Não há como separar as contas da campanha de Dilma Rousseff e Michel Temer, como pretendem os advogados do presidente. Desde o registro, a chapa que disputou e foi vitoriosa nas eleições de 2014 sempre foi única. Mais ainda, votou-se em Dilma e, em decorrência, em Temer, sendo impossível dissociar o sufrágio. No regime constitucional de 1946, tinha-se a possibilidade de votar separadamente no presidente e no vice, como ocorreu com a eleição de Jânio Quadros e João Goulart, integrantes de partidos e coligações políticas diferentes, a UDN e o PTB.
Resulta evidente que as doações feitas à campanha de Dilma, legais ou ilegais, pelo caixa 1 ou 2, beneficiaram também a eleição de Temer, em igual intensidade e proporção. Portanto, qualquer vício ou ilegalidade terá que necessariamente contaminar a chapa inteira, sendo irrelevante os demais aspectos. Se os recursos que abasteceram e azeitaram a eleição de Dilma tiveram origem em escândalos de corrupção na Petrobras e em outros procedimentos criminosos, a cassação deve ser imposta à cabeça e à sua extensão, sem a menor distinção. Foi com esse propósito que foi ajuizada ação de impugnação de mandato eletivo pelo PSDB, exatamente nos seus precisos termos, contra ambos os eleitos, por abuso de poder econômico e político, além de outras fraudes.
Tenha-se de igual modo em consideração que é nesse sentido que caminha a jurisprudência do Tribunal Superior Eleitoral, que não vê como apartar as situações, em pronunciamentos consubstanciados em julgamentos reiterados e em obediência a princípios de coerência lógica. Os graves embaraços decorrem da lerdeza e do tempo que a Justiça leva para julgar ações dessa natureza, com decisões que chegam tarde demais, quase sempre em final de mandato do impugnado, gerando incertezas e dificuldades operacionais e funcionais de toda ordem.

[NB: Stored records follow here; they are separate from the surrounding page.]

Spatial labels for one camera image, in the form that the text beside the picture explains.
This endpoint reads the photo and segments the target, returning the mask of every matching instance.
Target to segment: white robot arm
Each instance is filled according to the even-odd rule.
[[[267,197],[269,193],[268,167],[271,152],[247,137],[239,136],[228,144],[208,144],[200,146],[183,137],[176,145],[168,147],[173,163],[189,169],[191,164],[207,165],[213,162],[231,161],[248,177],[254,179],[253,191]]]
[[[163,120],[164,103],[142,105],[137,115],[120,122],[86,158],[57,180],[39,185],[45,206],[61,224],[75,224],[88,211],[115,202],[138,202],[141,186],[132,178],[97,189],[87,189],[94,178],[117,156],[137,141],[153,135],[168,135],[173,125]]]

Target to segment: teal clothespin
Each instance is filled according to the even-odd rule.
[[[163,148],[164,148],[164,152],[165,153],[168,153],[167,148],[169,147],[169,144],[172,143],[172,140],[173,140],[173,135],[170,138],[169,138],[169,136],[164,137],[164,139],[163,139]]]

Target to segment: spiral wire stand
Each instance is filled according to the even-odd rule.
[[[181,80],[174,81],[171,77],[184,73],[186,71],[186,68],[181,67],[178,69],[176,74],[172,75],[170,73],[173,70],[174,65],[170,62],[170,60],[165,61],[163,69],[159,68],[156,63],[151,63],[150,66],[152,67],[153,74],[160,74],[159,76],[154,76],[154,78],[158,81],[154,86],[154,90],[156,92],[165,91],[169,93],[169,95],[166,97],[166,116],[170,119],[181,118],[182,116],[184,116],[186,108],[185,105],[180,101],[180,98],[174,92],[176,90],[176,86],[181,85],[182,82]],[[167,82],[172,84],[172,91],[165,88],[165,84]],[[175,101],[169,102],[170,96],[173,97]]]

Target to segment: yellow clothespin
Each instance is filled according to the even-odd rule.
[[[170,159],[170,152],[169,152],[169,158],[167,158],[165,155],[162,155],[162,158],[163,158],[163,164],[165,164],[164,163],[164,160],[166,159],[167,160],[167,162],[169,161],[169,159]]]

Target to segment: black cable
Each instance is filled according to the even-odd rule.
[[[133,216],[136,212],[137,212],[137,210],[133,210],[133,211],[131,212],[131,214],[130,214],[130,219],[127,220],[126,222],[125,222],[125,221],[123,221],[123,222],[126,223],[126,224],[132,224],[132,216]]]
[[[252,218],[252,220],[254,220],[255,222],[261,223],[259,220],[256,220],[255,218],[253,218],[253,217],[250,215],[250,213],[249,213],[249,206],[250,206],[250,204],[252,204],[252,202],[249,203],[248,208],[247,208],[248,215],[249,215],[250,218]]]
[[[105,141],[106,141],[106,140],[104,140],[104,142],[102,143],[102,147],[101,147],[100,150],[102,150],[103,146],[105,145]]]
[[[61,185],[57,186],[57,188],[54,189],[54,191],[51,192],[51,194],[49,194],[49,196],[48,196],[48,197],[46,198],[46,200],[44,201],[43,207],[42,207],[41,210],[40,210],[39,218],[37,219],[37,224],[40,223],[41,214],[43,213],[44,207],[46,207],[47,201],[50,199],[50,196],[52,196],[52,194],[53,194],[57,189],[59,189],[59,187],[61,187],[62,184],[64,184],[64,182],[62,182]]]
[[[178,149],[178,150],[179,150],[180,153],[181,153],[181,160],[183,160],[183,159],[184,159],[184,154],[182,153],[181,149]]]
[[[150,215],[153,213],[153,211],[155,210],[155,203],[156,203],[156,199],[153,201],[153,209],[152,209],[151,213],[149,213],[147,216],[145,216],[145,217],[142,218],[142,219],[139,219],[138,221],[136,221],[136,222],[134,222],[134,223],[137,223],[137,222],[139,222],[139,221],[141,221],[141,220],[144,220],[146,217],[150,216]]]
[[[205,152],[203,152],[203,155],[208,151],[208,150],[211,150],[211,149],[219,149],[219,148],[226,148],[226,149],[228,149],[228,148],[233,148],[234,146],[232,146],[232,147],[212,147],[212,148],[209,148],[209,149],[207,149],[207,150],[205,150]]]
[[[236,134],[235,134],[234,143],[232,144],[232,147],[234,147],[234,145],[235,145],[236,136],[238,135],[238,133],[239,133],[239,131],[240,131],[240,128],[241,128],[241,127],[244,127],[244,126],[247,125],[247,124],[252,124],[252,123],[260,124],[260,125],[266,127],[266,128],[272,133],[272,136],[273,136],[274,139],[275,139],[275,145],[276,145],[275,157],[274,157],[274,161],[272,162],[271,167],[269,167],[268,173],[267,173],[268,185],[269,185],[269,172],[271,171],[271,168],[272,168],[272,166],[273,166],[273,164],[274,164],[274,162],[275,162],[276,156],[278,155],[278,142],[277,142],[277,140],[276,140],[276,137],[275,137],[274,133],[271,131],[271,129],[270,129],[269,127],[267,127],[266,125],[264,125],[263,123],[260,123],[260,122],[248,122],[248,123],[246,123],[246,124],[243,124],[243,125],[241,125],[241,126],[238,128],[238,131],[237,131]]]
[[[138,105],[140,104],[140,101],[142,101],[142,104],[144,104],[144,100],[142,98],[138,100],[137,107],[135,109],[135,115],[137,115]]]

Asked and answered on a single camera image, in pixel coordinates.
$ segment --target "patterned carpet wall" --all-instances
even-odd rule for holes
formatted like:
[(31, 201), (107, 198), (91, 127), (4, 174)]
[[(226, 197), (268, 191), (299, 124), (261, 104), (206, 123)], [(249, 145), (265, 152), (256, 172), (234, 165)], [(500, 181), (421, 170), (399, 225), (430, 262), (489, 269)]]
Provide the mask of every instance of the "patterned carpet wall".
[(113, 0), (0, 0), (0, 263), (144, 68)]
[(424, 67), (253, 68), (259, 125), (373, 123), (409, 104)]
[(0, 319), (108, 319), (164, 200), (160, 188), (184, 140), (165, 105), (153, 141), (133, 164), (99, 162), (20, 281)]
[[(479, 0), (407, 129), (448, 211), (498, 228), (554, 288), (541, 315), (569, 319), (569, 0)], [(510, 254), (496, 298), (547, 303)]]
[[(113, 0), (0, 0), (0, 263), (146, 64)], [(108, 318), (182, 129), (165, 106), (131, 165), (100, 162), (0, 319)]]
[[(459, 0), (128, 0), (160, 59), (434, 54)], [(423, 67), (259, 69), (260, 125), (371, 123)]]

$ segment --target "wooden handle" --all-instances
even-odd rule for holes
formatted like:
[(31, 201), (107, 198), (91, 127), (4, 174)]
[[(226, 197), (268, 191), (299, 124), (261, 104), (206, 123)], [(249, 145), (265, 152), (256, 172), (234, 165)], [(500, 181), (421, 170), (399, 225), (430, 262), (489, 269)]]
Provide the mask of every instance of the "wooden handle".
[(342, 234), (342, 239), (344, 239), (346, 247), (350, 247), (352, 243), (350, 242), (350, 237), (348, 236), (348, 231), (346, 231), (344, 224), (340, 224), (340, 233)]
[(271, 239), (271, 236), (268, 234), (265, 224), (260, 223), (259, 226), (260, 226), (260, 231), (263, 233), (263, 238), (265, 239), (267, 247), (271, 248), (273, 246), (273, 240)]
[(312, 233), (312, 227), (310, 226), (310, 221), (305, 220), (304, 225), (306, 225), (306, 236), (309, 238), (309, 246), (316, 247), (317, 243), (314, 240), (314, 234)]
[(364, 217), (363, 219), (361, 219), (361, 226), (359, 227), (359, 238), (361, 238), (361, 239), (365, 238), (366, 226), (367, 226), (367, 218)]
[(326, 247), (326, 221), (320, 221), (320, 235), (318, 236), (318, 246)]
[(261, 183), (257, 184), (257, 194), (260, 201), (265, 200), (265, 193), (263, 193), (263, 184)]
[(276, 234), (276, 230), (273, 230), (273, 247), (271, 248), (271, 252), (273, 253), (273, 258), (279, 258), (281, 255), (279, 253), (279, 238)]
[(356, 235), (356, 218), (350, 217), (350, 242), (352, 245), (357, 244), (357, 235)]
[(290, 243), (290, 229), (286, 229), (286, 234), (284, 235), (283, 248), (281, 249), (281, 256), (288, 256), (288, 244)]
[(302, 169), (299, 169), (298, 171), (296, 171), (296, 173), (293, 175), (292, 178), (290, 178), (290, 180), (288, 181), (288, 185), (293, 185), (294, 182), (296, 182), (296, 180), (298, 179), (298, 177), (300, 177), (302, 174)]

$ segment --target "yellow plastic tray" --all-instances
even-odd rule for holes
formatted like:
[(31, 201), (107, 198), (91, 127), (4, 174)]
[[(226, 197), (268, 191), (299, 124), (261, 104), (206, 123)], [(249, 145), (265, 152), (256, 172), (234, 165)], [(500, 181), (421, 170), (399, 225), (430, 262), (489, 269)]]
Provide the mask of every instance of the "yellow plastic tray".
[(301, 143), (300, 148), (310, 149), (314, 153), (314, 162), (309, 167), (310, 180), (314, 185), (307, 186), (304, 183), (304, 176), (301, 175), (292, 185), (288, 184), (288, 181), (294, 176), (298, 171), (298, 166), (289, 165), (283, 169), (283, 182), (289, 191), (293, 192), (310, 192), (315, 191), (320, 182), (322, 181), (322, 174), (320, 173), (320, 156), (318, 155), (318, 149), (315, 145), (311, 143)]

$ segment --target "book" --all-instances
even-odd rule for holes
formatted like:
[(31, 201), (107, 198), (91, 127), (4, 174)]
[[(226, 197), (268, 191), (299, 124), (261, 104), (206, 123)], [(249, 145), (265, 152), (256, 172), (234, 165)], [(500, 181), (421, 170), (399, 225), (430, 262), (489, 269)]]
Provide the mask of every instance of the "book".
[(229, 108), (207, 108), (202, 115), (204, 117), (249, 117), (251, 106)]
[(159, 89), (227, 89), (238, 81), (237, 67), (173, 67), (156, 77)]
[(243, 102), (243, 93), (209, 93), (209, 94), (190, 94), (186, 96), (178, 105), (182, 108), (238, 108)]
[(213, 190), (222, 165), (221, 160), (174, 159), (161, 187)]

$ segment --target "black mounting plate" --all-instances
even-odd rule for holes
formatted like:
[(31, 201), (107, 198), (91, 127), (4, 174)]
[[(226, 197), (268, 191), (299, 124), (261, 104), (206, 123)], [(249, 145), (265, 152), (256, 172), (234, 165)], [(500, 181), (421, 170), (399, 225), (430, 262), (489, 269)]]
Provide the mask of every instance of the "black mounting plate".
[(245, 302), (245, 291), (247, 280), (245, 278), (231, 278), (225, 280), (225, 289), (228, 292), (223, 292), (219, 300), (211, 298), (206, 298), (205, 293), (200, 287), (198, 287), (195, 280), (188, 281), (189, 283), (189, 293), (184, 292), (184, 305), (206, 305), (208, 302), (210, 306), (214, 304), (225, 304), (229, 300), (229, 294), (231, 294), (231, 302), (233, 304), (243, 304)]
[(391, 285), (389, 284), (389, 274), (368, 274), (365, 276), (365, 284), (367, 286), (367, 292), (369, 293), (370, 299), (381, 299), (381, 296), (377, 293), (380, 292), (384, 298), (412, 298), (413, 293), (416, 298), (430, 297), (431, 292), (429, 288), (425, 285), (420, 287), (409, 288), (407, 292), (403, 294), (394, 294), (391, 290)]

No caso de Michel Temer, restando-lhe prazo curto para o exercício do mandato presidencial e com o país na dependência de um plano de recuperação da economia, mergulhada na falência pela administração desastrosa de Dilma Rousseff, o quadro torna-se ainda mais intrincado. Como observou o confuso e polêmico presidente do TSE, Gilmar Mendes, amigo estreito e conselheiro de Temer, os julgadores não são juízes em Marte. Ficam, por conseguinte, sujeitos a todas pressões e circunstâncias que envolvem o processo de castração do atual gestor da República, segundo sinalização feita pelo ministro sem o menor constrangimento. Abriu-se a porta para os advogados do presidente, que logo fizeram coro com as declarações de Mendes, ao sustentarem que o tribunal deve considerar os impactos sobre a economia ao julgar o caso, em homenagem à estabilidade econômica, que ainda nem sequer foi conquistada.
‘Permissa maxima venia’, em linguagem do agrado dos leguleios, ainda que brasileiros, assentados em cátedras judiciais tupiniquins, os juízes não devem e não podem fazer vista grossa a ilícitos de tamanha gravidade. É inadmissível deixar sem punição quem se aproveitou de crimes praticados em assaltos de milhões e milhões de reais contra o erário, capitulados pela legislação eleitoral, tenha a consequência que tiver, aqui ou em galáxias as mais distantes.
Deixar a situação passar em brancas nuvens, a título de preservar interesses, mesmo que consideráveis, não seria nem um pouco edificante. É o velho problema do Brasil. Legislação é que não falta, em todas as direções e para todos os gostos, uma enxurrada de leis, com muita frequência descumpridas, via condutas que estimulam a delinquência e consagram a impunidade.